- _TASK DESCRIPTION_: Could the data below be copied out in full, word for word?
== Segment start ==
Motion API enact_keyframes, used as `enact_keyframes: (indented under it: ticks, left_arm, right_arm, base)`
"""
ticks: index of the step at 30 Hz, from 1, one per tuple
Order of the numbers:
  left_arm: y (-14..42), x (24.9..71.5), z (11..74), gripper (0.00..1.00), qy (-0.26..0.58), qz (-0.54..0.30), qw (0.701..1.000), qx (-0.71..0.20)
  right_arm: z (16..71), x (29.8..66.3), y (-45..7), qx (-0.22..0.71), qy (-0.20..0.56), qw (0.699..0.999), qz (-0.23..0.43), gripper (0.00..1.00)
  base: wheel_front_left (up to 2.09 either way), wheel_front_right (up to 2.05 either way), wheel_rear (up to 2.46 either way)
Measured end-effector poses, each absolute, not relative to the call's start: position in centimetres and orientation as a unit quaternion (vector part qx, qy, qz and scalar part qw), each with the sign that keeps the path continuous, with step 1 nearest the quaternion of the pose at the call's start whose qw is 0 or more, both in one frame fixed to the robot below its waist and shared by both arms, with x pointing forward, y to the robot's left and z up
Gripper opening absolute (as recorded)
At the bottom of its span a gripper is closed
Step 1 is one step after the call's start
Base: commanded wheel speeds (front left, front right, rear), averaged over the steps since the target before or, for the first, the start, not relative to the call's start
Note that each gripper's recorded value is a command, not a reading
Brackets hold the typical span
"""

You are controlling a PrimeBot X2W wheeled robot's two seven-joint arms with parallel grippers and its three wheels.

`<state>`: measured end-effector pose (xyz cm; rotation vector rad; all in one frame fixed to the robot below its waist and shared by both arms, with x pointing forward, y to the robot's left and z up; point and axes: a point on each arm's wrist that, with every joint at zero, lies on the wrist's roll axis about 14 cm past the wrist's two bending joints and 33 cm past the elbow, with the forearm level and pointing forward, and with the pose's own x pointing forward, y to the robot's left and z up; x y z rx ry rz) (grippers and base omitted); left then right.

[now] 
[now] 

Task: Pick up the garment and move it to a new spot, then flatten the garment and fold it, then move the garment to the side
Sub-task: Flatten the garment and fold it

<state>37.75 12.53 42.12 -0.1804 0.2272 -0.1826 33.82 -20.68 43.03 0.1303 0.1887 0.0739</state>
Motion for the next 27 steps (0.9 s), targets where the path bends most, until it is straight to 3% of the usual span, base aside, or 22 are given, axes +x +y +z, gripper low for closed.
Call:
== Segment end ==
- _RESULT OF THIS TASK_:
Motion API enact_keyframes, used as `enact_keyframes: (indented under it: ticks, left_arm, right_arm, base)`
"""
ticks: index of the step at 30 Hz, from 1, one per tuple
Order of the numbers:
  left_arm: y (-14..42), x (24.9..71.5), z (11..74), gripper (0.00..1.00), qy (-0.26..0.58), qz (-0.54..0.30), qw (0.701..1.000), qx (-0.71..0.20)
  right_arm: z (16..71), x (29.8..66.3), y (-45..7), qx (-0.22..0.71), qy (-0.20..0.56), qw (0.699..0.999), qz (-0.23..0.43), gripper (0.00..1.00)
  base: wheel_front_left (up to 2.09 either way), wheel_front_right (up to 2.05 either way), wheel_rear (up to 2.46 either way)
Measured end-effector poses, each absolute, not relative to the call's start: position in centimetres and orientation as a unit quaternion (vector part qx, qy, qz and scalar part qw), each with the sign that keeps the path continuous, with step 1 nearest the quaternion of the pose at the call's start whose qw is 0 or more, both in one frame fixed to the robot below its waist and shared by both arms, with x pointing forward, y to the robot's left and z up
Gripper opening absolute (as recorded)
At the bottom of its span a gripper is closed
Step 1 is one step after the call's start
Base: commanded wheel speeds (front left, front right, rear), averaged over the steps since the target before or, for the first, the start, not relative to the call's start
Note that each gripper's recorded value is a command, not a reading
Brackets hold the typical span
"""

You are controlling a PrimeBot X2W wheeled robot's two seven-joint arms with parallel grippers and its three wheels.

`<state>`: measured end-effector pose (xyz cm; rotation vector rad; all in one frame fixed to the robot below its waist and shared by both arms, with x pointing forward, y to the robot's left and z up; point and axes: a point on each arm's wrist that, with every joint at zero, lies on the wrist's roll axis about 14 cm past the wrist's two bending joints and 33 cm past the elbow, with the forearm level and pointing forward, and with the pose's own x pointing forward, y to the robot's left and z up; x y z rx ry rz) (grippers and base omitted); left then right.

[now] 
[now] 

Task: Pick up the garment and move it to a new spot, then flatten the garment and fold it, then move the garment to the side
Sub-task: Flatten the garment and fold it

<state>37.75 12.53 42.12 -0.1804 0.2272 -0.1826 33.82 -20.68 43.03 0.1303 0.1887 0.0739</state>
Motion for the next 27 steps (0.9 s), targets where the path bends most, until it is straight to 3% of the usual span, base aside, or 22 are given, axes +x +y +z, gripper low for closed.
Call:

Work on the exercise is now finished.